Rozdział 16
Wyruszyli tuż po przebraniu się w czyste ubrania i wymeldowaniu z hotelu. Czekała ich wielogodzinna podróż od stolicy Kraju Kłów do Kraju Górskich Potoków, więc na pewno będą musieli po drodze zrobić kilka postojów na sen i posiłek.
Nastroje mieli raczej nieciekawe; Kyōko prowadziła całe towarzystwo i ze zmarszczonym czołem starała się nie odrywać wzroku od linii horyzontu, nieco z tyłu, ale prawie obok niej, szedł Naruto. Czuła na sobie jego palące spojrzenie, była jednak twarda i mocno zacisnęła usta. Może z dziesięć metrów za nimi maszerowała wzdychająca Reina, a na szarym końcu Minori. Nie rozmawiali, więc Kyōko na jakiś czas mogła oddać się rozważaniom na temat najświeższych wydarzeń.
Cholera, przecież nie mogła postąpić inaczej! Nie miała też czasu na przemyślenie strategii – musiała się zgodzić, aby Naruto do nich dołączył. Wiedział zaskakująco dużo; znalazł świątynię na Tōjimamie i to dlatego została zniszczona. Zdawał też sobie sprawę z szalejącej shizen, a jakiś opętaniec zabił Kibę. Kyōko nie była dumna ze swojej decyzji, ale mleko się rozlało i należało je teraz posprzątać. Były również plusy tej sytuacji – w takim składzie mieli znacznie większe szanse na powodzenie misji, a i Yūhei kontrolowała przepływ informacji; od teraz nic nie mogło dostać się do szpiegów z Konohy bez jej nadzoru.
No i...
Był blisko. Tak po prostu.
Odruchy, spojrzenia, a nawet bicie serca starała się trzymać na wodzy, ale myśli nieustannie uciekały w jego stronę. Chyba nie stanie się nic złego, jeśli spędzą ze sobą trochę czasu? Tak po przyjacielsku, jak za dawnych lat, gdy byli jedną drużyną. To przecież nie wywoła międzynarodowego konfliktu, prawda? Jeśli nie zostaną rozpoznani, wszystko będzie w porządku. Naruto zmienił wygląd, ona była uznawana za martwą, więc to na pewno się uda.
Już dawno pogodziła się z tym, że nigdy nie zbudują niczego większego, jednak po reakcji Naruto bała się, że może on jeszcze żył przeszłością. Nie chciała tego. Powinien być wolny od jej wpływów i toksycznych wspomnień. Powinien spełniać się jako hokage, oddychać pełną piersią i nigdy nie spoglądać za siebie. Poniosła ją chwila i Kyōko spytała:
— Czy jesteś szczęśliwy?
Mruknął coś niezrozumiałego i trochę się do niej zbliżył.
— Nie narzekam. Mam dużo pracy, Shikamaru bardzo mi pomaga. To najlepszy doradca pod słońcem! — Zaśmiał się sztucznie. — Ach, no i mam pasierba, jeśli można tak powiedzieć...
— Pasierba? — podłapała temat, unosząc brew.

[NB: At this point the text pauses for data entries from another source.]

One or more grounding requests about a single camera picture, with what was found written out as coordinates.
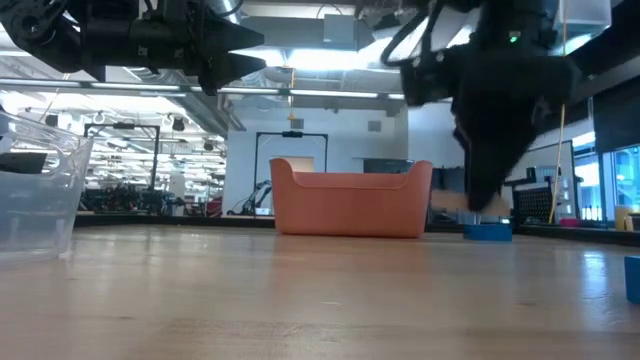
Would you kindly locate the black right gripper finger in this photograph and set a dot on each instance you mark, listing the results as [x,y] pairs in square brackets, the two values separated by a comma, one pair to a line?
[461,145]
[495,160]

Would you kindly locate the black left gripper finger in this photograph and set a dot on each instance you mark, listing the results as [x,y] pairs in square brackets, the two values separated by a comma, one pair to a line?
[225,32]
[225,67]

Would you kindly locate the blue studded toy block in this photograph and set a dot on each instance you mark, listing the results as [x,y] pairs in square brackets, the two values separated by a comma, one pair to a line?
[487,233]
[633,280]

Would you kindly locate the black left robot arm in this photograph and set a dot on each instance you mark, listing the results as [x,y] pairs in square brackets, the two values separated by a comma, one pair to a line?
[30,30]

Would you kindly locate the black lab robot arm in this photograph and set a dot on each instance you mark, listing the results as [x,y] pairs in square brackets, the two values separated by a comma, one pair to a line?
[257,192]

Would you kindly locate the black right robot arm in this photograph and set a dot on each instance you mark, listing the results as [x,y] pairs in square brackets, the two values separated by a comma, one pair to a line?
[525,20]

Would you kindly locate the dark grey curtain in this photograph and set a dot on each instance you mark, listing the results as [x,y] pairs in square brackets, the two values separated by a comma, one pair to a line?
[445,177]

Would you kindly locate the black pegboard cart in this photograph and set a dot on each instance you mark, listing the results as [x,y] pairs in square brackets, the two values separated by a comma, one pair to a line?
[535,205]

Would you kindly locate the white panel board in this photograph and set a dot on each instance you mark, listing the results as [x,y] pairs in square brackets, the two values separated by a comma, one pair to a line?
[560,165]

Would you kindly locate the black ceiling spotlight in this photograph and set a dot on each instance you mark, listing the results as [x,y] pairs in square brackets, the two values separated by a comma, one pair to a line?
[178,124]
[208,146]

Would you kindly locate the small red container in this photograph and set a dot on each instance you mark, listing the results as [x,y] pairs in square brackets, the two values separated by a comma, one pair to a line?
[569,223]

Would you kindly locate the long ceiling light bar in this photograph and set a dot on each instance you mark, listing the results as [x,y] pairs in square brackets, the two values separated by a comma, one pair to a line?
[330,93]

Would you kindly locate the grey ceiling box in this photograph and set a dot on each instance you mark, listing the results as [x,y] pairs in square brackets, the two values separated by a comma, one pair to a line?
[340,32]

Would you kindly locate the beige door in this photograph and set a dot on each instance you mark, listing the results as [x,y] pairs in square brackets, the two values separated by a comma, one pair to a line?
[300,164]

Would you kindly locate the orange plastic bin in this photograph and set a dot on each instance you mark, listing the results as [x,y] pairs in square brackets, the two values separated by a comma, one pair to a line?
[350,210]

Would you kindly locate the yellow container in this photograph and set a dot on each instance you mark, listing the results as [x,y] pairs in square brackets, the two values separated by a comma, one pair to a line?
[624,217]

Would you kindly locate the cluttered lab workbench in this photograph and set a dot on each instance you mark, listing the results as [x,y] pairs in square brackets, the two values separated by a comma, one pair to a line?
[125,197]

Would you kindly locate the black monitor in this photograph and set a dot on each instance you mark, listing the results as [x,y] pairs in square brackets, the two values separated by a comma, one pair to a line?
[22,163]

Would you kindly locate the clear plastic bin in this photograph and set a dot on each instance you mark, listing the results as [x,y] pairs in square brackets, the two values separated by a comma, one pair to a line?
[40,210]

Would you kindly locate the silver spiral ceiling duct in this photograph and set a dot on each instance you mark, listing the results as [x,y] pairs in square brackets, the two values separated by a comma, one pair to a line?
[205,115]

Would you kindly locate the grey square wall vent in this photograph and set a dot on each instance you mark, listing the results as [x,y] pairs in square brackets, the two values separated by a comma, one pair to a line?
[374,125]
[297,124]

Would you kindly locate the black gantry frame with camera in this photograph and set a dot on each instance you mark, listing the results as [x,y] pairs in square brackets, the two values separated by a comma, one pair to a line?
[291,134]

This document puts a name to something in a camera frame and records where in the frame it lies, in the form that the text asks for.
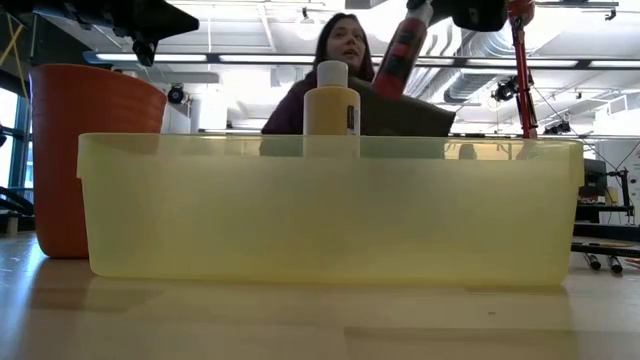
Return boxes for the yellow hanging cable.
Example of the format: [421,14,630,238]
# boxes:
[0,12,31,101]

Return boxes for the window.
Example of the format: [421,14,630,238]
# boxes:
[0,87,32,187]

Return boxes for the yellow translucent plastic bin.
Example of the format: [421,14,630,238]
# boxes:
[76,132,585,287]

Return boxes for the black monitor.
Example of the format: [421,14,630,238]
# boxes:
[582,158,609,199]

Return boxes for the red paint bottle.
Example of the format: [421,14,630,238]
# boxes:
[371,0,435,102]

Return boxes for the dark flat panel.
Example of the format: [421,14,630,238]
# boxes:
[348,76,458,138]

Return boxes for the person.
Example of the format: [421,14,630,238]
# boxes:
[259,12,377,137]

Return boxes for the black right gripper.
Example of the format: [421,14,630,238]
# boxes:
[432,0,509,32]

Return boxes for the black equipment stand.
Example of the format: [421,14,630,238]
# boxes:
[574,168,636,225]

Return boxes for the long ceiling light strip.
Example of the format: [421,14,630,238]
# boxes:
[83,49,640,70]

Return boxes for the red desk lamp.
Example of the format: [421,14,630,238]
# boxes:
[506,0,540,141]

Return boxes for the large yellow paint bottle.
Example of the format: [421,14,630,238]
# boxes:
[302,60,362,160]

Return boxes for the orange plastic cup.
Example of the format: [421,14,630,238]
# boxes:
[28,63,169,260]

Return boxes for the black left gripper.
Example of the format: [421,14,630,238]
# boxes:
[29,0,200,68]

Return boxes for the grey ribbed air duct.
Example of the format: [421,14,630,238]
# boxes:
[442,72,501,104]

— Ja i Hinata... Po śmierci Kiby... No.
Zrozumiała aż za dobrze i odruchowo zacisnęła usta. Cieszyła się, że nie był sam i miał rodzinę, ale gdzieś głęboko, w najodleglejszym zakątku duszy poczuła przeszywające ukłucie zazdrości. Impuls ten piekł ją niczym ostra, jedzona powoli papryczka i w końcu stał się tak wyrazisty, że musiała sapnąć na głos. Naruto od razu na nią spojrzał, chyba chodziło mu po głowie podobne pytanie.
— A ty i Sora...?
Wymownie wzruszyła ramionami.
— To porządny człowiek. Przez jakiś czas dotrzymywał mi towarzystwa, ale nasze drogi już się rozeszły.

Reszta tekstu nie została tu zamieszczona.